The first line of the data below and every line after it, through the one with "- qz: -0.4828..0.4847", must be transcribed without change.
------------------------------------------------------------------------
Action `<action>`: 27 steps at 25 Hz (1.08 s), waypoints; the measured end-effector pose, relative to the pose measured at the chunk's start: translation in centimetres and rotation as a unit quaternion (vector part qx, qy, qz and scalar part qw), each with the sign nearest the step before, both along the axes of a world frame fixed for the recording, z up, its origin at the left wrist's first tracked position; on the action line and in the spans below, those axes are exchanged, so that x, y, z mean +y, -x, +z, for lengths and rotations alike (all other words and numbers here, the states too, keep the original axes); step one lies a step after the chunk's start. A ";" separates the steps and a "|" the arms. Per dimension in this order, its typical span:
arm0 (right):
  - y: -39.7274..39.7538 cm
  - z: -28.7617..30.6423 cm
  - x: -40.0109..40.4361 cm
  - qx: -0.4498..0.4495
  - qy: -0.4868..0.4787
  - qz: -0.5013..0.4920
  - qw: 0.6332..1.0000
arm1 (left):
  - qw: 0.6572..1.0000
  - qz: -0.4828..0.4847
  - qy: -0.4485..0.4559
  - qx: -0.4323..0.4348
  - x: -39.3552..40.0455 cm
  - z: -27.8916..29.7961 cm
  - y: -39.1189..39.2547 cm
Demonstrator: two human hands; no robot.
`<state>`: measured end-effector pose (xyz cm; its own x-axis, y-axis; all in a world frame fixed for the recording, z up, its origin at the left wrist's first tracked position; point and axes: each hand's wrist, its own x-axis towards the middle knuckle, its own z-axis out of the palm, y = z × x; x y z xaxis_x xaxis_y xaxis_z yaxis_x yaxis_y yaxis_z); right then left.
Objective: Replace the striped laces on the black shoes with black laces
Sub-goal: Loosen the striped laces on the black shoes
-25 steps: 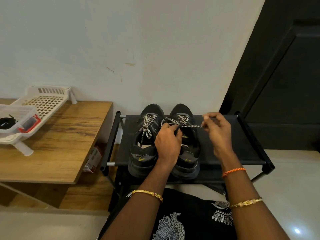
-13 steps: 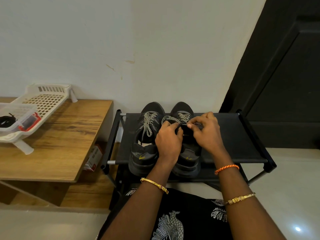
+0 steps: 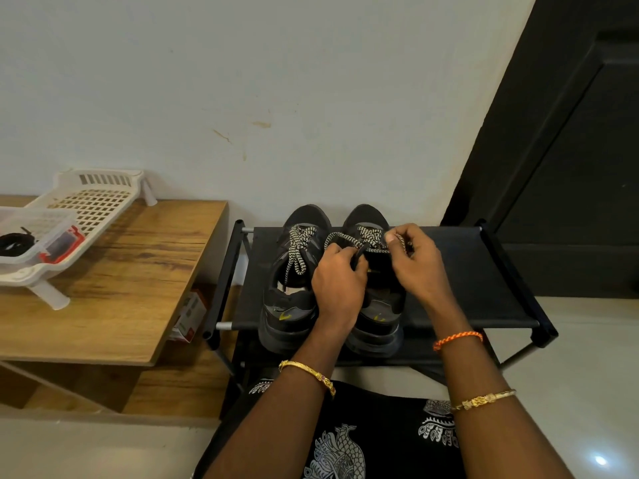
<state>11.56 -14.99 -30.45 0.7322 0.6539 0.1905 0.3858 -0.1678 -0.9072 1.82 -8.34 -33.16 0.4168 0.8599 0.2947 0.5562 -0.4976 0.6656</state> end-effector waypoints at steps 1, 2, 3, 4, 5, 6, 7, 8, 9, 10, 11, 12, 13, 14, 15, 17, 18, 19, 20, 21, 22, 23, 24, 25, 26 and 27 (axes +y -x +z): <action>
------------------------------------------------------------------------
* _Your response_:
Action `<action>`: 27 steps at 25 Hz (1.08 s), waypoints; the measured end-effector pose, relative to the pose measured at the chunk's start: translation in centimetres and rotation as a unit quaternion (vector part qx, qy, qz and scalar part qw), each with the sign nearest the step before, both along the axes of a world frame fixed for the recording, z up, its origin at the left wrist's first tracked position; on the action line and in the spans below, those axes are exchanged, so that x, y, z mean +y, -x, +z, for lengths and rotations alike (all other words and numbers here, the states too, keep the original axes); step one lies a step after the chunk's start. A ";" separates the steps and a "|" the arms. Per dimension in this order, its typical span:
arm0 (right):
  - y: -39.7274..39.7538 cm
  - z: -28.7617..30.6423 cm
  - x: -40.0109..40.4361 cm
  - qx: -0.4498..0.4495
  - qy: -0.4868..0.4787
  - qz: -0.5013..0.4920
  - qw: 0.6332..1.0000
arm1 (left):
  - qw: 0.6572..1.0000
  - qz: -0.4828..0.4847

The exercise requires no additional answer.